- **Exercise directions**
Across the entries below, how many lines contain the word "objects"? Give the number alone.
● ● ● ●
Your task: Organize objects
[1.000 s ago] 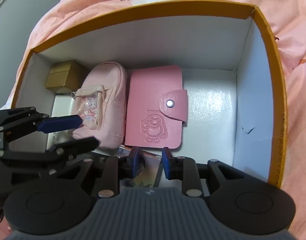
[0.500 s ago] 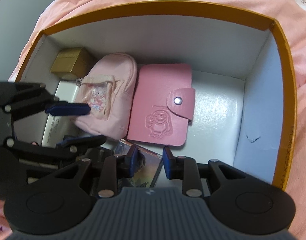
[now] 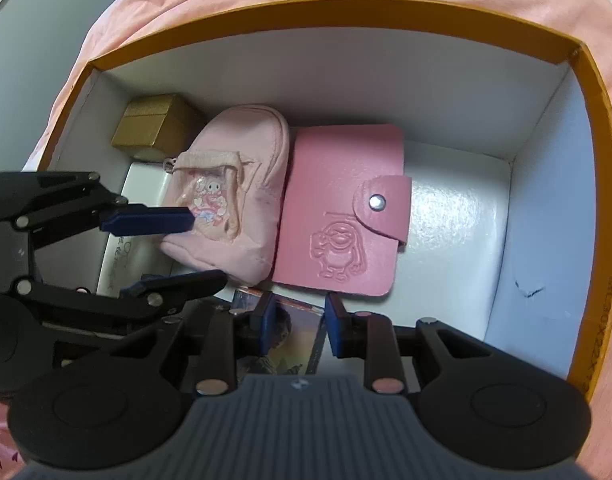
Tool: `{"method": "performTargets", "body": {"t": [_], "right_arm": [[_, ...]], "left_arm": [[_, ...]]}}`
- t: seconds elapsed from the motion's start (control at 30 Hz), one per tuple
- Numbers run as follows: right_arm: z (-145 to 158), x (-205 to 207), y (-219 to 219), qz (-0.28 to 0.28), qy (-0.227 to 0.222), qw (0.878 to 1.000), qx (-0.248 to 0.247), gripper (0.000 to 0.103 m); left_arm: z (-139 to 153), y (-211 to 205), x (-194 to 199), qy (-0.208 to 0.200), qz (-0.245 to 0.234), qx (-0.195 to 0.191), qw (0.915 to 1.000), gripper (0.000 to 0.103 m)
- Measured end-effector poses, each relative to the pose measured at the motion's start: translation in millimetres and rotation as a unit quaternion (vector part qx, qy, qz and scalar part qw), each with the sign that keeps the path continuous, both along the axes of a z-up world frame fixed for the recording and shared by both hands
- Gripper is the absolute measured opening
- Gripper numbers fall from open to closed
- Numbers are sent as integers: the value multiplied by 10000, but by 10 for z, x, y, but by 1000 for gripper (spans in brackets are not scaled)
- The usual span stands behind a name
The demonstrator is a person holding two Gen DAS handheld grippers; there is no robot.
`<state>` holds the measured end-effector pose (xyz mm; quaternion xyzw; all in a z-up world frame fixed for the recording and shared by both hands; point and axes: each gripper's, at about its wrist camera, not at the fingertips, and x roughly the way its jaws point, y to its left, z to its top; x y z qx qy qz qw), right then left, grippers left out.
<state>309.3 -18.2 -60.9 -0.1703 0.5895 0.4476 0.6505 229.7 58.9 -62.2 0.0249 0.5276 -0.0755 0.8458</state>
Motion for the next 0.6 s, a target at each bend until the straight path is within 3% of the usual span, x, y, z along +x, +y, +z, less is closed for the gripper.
{"method": "performTargets", "body": {"t": [0.17, 0.4, 0.6], "right_arm": [[78, 2, -25, -216, -59, 9997, 97, 31], [263, 140, -105, -614, -968, 9932, 214, 27], [89, 136, 19, -725, -855, 9937, 19, 26]], "left_arm": [[57, 48, -70, -88, 165, -71, 9998, 54], [125, 197, -141, -137, 513, -374, 9979, 54], [119, 242, -156, -161, 751, -487, 9959, 54]]}}
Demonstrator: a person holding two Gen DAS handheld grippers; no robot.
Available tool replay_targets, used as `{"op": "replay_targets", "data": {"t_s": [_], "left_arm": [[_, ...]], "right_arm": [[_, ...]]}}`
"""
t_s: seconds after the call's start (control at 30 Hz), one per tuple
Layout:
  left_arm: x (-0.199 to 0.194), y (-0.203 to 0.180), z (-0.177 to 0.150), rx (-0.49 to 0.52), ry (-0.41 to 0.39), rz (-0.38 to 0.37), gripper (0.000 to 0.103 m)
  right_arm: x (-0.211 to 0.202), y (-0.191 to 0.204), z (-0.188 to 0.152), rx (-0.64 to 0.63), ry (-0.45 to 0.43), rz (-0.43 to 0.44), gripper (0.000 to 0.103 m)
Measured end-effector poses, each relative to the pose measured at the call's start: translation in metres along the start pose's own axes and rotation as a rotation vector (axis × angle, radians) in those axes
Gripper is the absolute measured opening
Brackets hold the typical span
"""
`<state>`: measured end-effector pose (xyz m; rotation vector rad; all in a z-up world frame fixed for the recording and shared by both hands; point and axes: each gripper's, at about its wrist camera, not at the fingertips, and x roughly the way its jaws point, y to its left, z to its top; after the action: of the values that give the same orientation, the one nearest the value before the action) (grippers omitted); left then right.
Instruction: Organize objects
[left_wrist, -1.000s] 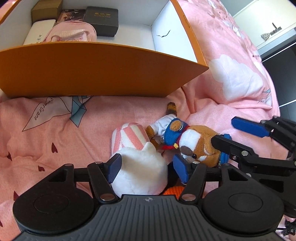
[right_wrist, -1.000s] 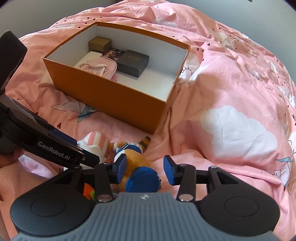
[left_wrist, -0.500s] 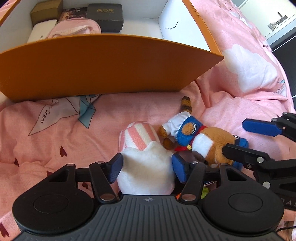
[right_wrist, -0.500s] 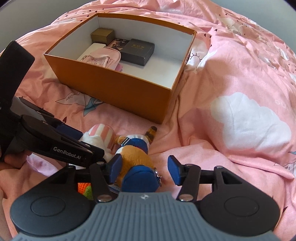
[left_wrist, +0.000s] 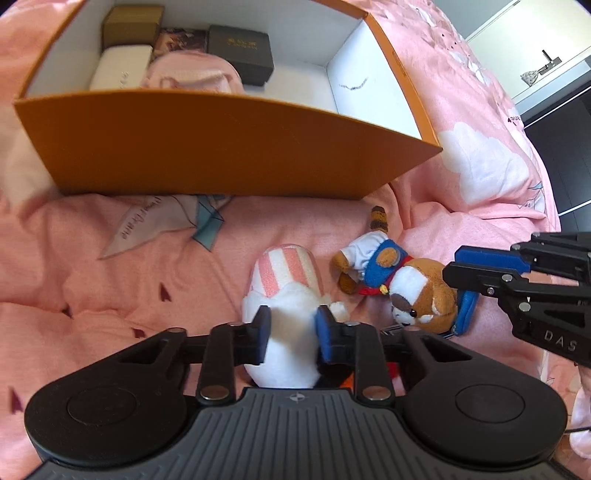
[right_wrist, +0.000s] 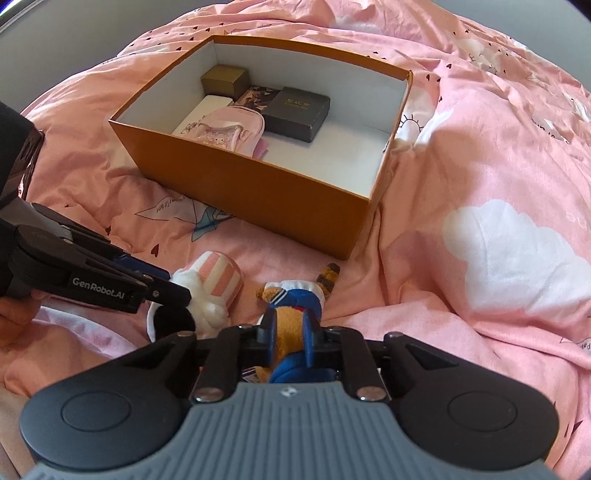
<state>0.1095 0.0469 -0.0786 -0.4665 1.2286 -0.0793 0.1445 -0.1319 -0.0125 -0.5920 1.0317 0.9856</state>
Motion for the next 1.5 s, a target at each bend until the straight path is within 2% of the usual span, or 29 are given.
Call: {"op": "replay_targets", "data": {"t_s": [0.13, 0.2, 0.3, 0.43, 0.6, 0.77, 0.93, 1.13, 1.3, 1.5], "left_arm": [[-0.004, 0.010, 0.001, -0.009, 0.004, 0.024, 0.019], [-0.003, 0.015, 0.001, -0.031, 0.009, 0.012, 0.027], [0.000, 0.013, 0.000, -0.024, 0.010, 0.019, 0.035], [-0.002, 0.009, -0.001, 0.000, 0.012, 0.004, 0.037], [-0.006, 0.003, -0.003, 0.032, 0.002, -0.012, 0.058], [-0.005, -0.013, -0.005, 0.098, 0.029, -0.043, 0.071], [0.012, -0.016, -0.008, 0.112, 0.071, 0.035, 0.072], [0.025, -0.013, -0.007, 0.092, 0.084, 0.066, 0.072], [0.029, -0.011, -0.009, 0.082, 0.088, 0.053, 0.065], [0.022, -0.008, -0.012, 0.063, 0.058, 0.036, 0.059]], "right_arm": [[0.005, 0.002, 0.014, -0.028, 0.026, 0.001, 0.034], [0.010, 0.005, 0.020, -0.054, 0.043, -0.005, 0.040], [0.020, 0.010, 0.025, -0.091, 0.096, 0.012, 0.043], [0.036, 0.019, 0.024, -0.151, 0.191, -0.006, 0.045], [0.046, 0.026, 0.019, -0.238, 0.247, -0.053, 0.052], [0.054, 0.028, 0.019, -0.290, 0.291, -0.058, 0.053], [0.063, 0.026, 0.024, -0.305, 0.337, -0.030, 0.053], [0.082, 0.028, 0.024, -0.312, 0.380, -0.031, 0.055], [0.083, 0.032, 0.018, -0.348, 0.372, -0.047, 0.052], [0.069, 0.025, 0.017, -0.300, 0.319, -0.027, 0.049]]}}
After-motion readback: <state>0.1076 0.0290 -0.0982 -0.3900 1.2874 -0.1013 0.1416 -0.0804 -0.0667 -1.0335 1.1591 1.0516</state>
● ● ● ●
- **Your response**
2